Collect every line below that contains the word "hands".

Saved entries:
=== Begin Enclosure ===
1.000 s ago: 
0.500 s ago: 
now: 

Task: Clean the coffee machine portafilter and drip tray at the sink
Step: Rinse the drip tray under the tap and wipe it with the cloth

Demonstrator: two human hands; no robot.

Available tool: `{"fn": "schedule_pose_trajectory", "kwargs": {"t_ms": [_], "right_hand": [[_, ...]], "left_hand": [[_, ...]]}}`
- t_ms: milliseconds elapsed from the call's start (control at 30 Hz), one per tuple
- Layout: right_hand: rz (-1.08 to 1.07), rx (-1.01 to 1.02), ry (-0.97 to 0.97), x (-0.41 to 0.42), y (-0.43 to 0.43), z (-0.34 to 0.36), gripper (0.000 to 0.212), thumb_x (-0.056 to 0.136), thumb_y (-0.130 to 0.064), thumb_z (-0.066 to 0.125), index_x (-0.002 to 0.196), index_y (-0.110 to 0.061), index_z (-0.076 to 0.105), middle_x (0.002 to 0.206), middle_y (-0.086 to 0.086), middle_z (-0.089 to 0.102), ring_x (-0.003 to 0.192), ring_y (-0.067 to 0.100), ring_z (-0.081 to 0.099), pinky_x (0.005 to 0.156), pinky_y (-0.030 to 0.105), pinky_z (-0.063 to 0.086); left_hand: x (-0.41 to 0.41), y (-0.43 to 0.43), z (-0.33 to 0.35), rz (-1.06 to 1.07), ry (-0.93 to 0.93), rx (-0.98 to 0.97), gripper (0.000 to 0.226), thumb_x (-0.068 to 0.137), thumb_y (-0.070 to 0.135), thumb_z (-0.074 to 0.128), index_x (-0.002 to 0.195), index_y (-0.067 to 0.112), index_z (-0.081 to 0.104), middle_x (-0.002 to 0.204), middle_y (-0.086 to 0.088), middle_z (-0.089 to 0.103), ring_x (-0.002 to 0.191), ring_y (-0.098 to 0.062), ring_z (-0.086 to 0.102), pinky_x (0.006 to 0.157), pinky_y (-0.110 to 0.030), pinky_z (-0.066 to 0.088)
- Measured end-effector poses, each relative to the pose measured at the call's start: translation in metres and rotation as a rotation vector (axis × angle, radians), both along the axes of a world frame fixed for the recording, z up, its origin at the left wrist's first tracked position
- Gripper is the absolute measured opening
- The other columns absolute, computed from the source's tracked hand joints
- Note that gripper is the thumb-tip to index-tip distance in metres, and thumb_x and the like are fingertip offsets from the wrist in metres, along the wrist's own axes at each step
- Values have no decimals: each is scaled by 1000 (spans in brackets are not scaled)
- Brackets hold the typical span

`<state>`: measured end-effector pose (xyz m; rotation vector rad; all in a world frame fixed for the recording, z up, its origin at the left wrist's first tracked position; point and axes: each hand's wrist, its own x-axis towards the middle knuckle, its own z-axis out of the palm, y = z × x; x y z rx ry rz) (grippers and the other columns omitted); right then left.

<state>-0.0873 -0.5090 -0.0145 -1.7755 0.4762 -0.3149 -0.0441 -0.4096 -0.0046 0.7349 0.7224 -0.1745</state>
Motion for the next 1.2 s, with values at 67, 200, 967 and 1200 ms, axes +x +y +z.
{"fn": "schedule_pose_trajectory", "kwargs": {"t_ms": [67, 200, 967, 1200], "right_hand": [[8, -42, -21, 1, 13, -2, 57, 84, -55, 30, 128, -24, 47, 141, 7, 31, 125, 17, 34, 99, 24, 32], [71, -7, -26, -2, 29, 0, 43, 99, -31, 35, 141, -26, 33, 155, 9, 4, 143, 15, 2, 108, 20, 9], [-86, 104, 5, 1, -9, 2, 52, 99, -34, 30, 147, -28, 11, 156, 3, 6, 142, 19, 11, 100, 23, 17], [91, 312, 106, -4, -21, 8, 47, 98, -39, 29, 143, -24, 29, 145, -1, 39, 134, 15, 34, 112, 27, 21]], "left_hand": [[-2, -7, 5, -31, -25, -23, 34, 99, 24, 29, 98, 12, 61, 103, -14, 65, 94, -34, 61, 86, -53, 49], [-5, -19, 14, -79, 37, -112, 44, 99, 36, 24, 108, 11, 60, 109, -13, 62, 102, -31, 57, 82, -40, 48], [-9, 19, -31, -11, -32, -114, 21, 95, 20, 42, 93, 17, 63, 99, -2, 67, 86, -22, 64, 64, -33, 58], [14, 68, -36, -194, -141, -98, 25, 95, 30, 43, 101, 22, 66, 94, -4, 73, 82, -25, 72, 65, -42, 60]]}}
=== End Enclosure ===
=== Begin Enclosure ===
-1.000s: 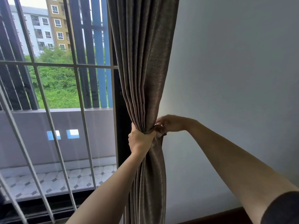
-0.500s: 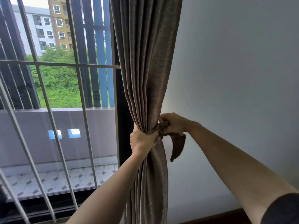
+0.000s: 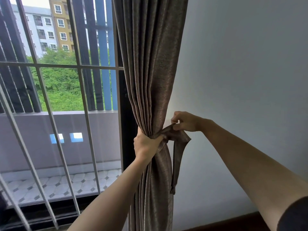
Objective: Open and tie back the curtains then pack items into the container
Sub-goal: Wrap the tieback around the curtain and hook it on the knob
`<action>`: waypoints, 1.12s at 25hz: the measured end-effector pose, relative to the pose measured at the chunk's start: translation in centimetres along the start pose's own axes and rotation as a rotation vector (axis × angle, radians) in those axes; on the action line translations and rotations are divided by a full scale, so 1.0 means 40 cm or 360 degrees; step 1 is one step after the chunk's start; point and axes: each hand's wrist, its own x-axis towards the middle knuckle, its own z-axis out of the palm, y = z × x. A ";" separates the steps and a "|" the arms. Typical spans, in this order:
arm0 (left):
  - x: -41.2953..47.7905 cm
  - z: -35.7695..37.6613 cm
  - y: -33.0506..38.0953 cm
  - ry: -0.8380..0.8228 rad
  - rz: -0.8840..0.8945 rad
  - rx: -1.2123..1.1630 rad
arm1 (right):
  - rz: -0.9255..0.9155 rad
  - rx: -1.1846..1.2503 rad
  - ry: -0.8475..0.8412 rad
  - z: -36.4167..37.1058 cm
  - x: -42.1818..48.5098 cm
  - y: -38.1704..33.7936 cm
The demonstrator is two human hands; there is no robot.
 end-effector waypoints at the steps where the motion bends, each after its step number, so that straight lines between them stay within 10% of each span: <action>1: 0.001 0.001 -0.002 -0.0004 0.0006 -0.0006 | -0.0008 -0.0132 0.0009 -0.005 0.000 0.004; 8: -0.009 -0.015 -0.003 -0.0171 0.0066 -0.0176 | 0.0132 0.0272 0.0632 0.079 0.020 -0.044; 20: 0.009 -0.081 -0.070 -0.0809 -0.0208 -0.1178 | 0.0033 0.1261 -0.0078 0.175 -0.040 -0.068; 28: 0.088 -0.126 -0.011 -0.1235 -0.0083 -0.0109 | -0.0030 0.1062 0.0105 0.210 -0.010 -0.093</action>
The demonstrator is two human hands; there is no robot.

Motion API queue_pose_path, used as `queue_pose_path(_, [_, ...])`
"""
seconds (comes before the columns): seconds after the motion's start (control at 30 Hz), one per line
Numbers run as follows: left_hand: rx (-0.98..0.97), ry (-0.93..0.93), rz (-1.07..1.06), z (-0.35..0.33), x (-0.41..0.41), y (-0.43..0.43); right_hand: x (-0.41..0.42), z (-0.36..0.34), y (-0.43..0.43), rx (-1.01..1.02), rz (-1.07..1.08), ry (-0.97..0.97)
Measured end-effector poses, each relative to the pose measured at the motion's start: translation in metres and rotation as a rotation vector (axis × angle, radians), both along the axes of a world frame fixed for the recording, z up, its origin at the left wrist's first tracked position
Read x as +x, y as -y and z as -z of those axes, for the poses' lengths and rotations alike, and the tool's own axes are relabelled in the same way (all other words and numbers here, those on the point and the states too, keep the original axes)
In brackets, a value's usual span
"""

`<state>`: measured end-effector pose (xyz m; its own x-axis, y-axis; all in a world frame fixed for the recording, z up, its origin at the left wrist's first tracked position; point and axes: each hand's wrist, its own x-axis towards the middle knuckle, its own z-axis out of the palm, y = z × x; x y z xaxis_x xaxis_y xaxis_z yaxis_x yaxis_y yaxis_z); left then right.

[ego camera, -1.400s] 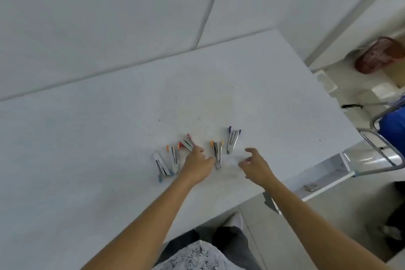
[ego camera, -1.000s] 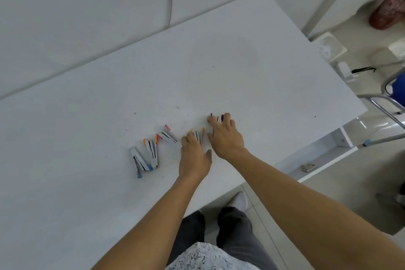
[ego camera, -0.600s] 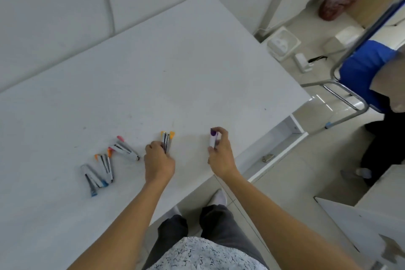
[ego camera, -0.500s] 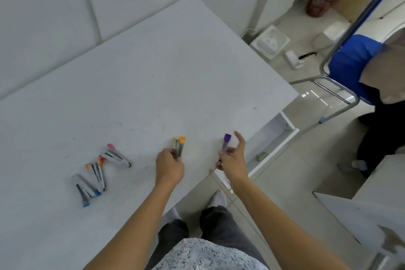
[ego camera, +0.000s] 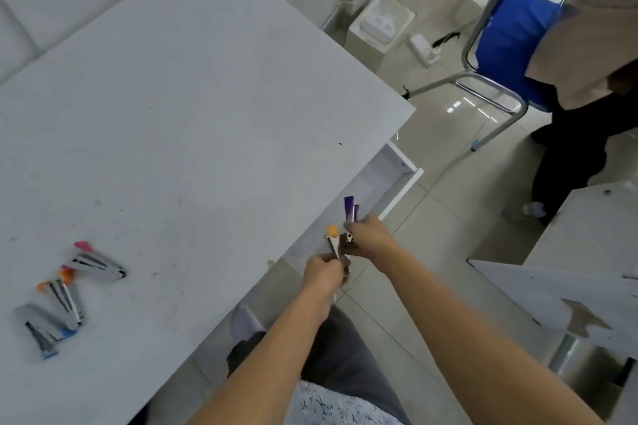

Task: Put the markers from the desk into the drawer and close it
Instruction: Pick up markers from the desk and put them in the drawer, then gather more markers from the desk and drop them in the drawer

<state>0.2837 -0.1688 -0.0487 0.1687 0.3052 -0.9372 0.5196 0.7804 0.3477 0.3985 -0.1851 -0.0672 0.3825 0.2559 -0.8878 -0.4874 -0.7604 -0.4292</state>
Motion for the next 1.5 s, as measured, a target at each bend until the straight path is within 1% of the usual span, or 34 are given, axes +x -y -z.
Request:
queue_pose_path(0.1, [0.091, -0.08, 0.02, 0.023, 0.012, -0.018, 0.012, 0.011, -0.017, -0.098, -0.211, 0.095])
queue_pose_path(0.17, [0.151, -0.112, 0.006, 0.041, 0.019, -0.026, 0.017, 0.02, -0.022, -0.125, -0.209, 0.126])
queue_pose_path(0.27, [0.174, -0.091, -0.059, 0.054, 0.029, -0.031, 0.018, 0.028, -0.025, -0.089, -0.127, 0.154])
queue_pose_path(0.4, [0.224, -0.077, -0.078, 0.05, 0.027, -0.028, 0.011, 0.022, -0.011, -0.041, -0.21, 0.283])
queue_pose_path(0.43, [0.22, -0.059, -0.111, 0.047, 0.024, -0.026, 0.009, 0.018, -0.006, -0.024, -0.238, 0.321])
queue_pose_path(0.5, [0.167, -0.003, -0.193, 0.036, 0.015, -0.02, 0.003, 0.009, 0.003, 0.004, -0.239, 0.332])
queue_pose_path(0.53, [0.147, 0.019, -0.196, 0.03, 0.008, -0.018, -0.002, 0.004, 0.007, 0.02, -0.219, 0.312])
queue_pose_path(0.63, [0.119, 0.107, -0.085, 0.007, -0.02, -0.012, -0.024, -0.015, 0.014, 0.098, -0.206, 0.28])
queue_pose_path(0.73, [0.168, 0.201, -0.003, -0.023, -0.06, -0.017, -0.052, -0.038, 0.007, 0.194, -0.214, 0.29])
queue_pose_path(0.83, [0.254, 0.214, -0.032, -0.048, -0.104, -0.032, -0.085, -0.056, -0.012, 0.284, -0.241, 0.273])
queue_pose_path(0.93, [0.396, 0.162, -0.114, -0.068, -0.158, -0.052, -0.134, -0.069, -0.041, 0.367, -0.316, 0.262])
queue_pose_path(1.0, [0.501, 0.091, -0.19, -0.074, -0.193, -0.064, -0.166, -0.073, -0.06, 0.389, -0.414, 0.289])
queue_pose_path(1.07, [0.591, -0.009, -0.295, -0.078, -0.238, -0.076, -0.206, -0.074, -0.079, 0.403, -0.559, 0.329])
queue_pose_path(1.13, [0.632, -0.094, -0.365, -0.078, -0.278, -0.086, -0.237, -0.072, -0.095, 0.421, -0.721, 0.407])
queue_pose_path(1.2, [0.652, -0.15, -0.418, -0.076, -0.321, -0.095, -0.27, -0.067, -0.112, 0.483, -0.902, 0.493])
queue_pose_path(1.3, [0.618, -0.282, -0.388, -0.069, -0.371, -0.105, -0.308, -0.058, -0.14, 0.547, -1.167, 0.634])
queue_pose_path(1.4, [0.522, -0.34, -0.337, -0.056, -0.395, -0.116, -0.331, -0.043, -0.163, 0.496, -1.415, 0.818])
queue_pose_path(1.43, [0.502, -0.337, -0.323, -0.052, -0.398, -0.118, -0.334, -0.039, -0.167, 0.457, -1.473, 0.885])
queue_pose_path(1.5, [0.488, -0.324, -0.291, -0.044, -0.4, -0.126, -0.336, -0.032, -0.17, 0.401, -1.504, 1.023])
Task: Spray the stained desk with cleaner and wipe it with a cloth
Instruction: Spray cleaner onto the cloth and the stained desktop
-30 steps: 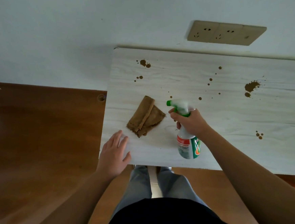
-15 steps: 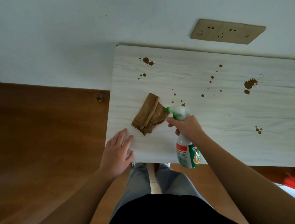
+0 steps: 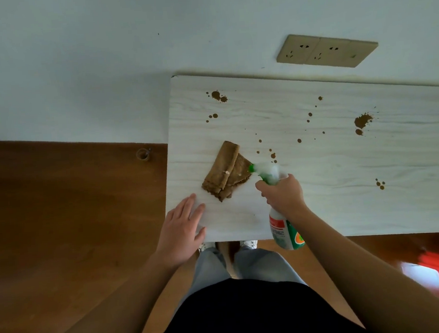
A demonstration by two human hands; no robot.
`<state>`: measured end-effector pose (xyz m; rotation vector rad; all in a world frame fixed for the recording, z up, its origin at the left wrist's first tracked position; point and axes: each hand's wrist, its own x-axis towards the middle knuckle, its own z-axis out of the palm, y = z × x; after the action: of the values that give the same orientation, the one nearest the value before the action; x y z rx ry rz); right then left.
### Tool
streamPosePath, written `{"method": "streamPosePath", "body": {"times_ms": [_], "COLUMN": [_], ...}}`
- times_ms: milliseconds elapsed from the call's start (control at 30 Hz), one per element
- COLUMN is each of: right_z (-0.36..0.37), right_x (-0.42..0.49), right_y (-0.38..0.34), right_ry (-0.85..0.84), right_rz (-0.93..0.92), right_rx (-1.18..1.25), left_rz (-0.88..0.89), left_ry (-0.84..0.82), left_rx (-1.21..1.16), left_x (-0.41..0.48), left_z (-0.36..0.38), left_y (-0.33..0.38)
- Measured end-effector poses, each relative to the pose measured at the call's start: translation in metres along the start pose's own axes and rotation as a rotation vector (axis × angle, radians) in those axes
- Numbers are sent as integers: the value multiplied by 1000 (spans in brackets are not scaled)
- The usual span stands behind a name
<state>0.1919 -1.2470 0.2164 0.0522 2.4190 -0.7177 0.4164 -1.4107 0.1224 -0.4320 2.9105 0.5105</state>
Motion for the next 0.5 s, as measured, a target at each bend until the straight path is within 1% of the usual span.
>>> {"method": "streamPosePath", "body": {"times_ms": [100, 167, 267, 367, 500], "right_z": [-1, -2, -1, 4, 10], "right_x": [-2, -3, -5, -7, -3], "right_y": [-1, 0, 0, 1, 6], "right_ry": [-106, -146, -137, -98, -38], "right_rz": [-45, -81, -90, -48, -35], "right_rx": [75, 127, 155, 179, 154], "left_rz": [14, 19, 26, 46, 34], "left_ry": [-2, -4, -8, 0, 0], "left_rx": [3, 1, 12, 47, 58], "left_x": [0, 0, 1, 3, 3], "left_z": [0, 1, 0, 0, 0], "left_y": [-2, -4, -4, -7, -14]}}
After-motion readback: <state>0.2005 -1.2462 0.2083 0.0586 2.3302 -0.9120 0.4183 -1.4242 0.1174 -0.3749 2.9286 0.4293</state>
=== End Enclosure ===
RESPONSE FOR THIS EXERCISE:
Demonstrator: two human hands; no robot.
The demonstrator is two human hands; there is no robot.
The demonstrator is two human hands; there is no robot.
A demonstration by two human hands; no robot.

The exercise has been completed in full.